# My 1990 Skyline GTR32



## Shadao (Aug 14, 2007)

The pictures i have are the only ones i have ATM, they were taken by the person who i had bought it off of, the car will be in my possession in a couple weeks. im having it shipped from Edmonton Alb Canada, to Castlegar BC Canada via train. this minimizes risks of driving it the 12-16 hours it would have taken... any ways on with the pictures !!!!

damn imageshack had to go down... so i started up a photobucket album lets hope this works...



























































































Once i have the car i am gonna take some more pictures, unfortuneatly due to Canadas laws, im not allowed to use the N1 headlights it has, so instead i will get a pair of OEM GTR projection headlights(cant use them either but...) and do some retro fitting... the plan is remove the glass, and stock lights/reflectors etc etc, retro fit in a 95 camaro high beam headlight, and a 90mm hella low beam module, and to finish it off, if i want, a nice piece of lexan... it has been done before and it looks good and shines the road better than stock.

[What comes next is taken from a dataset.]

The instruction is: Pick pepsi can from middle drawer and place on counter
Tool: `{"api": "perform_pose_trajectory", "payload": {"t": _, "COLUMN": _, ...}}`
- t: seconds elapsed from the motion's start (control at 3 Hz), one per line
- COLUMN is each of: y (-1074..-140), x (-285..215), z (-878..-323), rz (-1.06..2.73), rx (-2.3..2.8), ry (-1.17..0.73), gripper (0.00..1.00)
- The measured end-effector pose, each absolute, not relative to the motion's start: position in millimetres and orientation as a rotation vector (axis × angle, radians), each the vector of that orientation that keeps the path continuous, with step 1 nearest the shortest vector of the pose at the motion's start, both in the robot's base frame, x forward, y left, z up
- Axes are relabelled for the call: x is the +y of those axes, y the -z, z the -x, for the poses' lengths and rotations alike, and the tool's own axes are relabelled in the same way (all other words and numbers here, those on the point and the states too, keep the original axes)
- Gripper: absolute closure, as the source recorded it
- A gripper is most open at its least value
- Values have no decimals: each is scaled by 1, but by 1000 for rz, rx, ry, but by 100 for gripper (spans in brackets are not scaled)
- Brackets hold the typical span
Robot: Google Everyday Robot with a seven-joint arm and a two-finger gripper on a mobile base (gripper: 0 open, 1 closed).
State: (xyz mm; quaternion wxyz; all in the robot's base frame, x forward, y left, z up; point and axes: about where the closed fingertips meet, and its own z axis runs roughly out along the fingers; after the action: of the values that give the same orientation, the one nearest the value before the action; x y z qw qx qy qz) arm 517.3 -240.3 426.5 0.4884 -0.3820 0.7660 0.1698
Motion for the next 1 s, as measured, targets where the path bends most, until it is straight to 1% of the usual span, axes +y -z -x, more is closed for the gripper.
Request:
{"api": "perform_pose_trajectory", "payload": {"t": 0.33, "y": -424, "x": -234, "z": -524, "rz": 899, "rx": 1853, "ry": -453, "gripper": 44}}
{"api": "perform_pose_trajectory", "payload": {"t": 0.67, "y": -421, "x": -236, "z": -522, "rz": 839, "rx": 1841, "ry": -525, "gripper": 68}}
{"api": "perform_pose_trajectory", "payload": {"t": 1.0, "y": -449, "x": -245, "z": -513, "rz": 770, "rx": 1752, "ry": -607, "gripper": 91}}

so i will have to take pics of that...

the list of mods is:
(again this is a copy and paste from the forsale thread from the guy i bought from)

-Nismo Upgraded Turbos (T25/T04B Turbos with metal turbine blades rated for 600hp!)
-Twin-plate Clutch
-Nismo Side Skirts
-Nismo Duck Bill
-Nismo Front Bumper
-Nismo Bumper Insert
-Nismo Spoiler
-N1 Headlights
-NEW Hella Helix Fog Lights
-PIAA 10K Hids
-lowered ------ seller was unsure with what exactly, im planning on upgrading anyways
-320km speedo
-Bov's
-Apexi Twin Intakes
-17 x 9 BBS LM's (et 20) - zero curbage, mint!
-Yokohama DNA-GP 245/40/17 - 85% Thread
-M's 3" Turboback Exhaust
-Hornet alarm/keyless entry
-Recaro KEI-PEP Seats (driver/passenger) No tears/stains
-Willans 4-point racing Harness
-HKS Boost Guage mounted in cluster
-APEXI AVC-R
-20% Tint on back 3 windows
-Hero Grounding Kit
-New Front/Rear Metallic Brake Pads/Rotors/Brake Fluid
-New LH/RH back outer Tie Rods
-Pioneer Carrozzeria CD Player
-Pioneer Carrozzeria speakers/tweeters
-Alpine V12 AMP
-Jack and original Tool Kit ---- as cool as it is im gonna remove it to save weight for race days, but keep it for car shows.
-2 Keys and 1 Alarm Fob
-Polished Timing belt Cover and Spark Plug Cover ---- i love this look, im planning to do this for the head cover, as well as the intake plenum
-Billet Aluminum Radiator Shroud
-NEW Unistart Battery ---- should be good but may go to a red top optima or an odyssey.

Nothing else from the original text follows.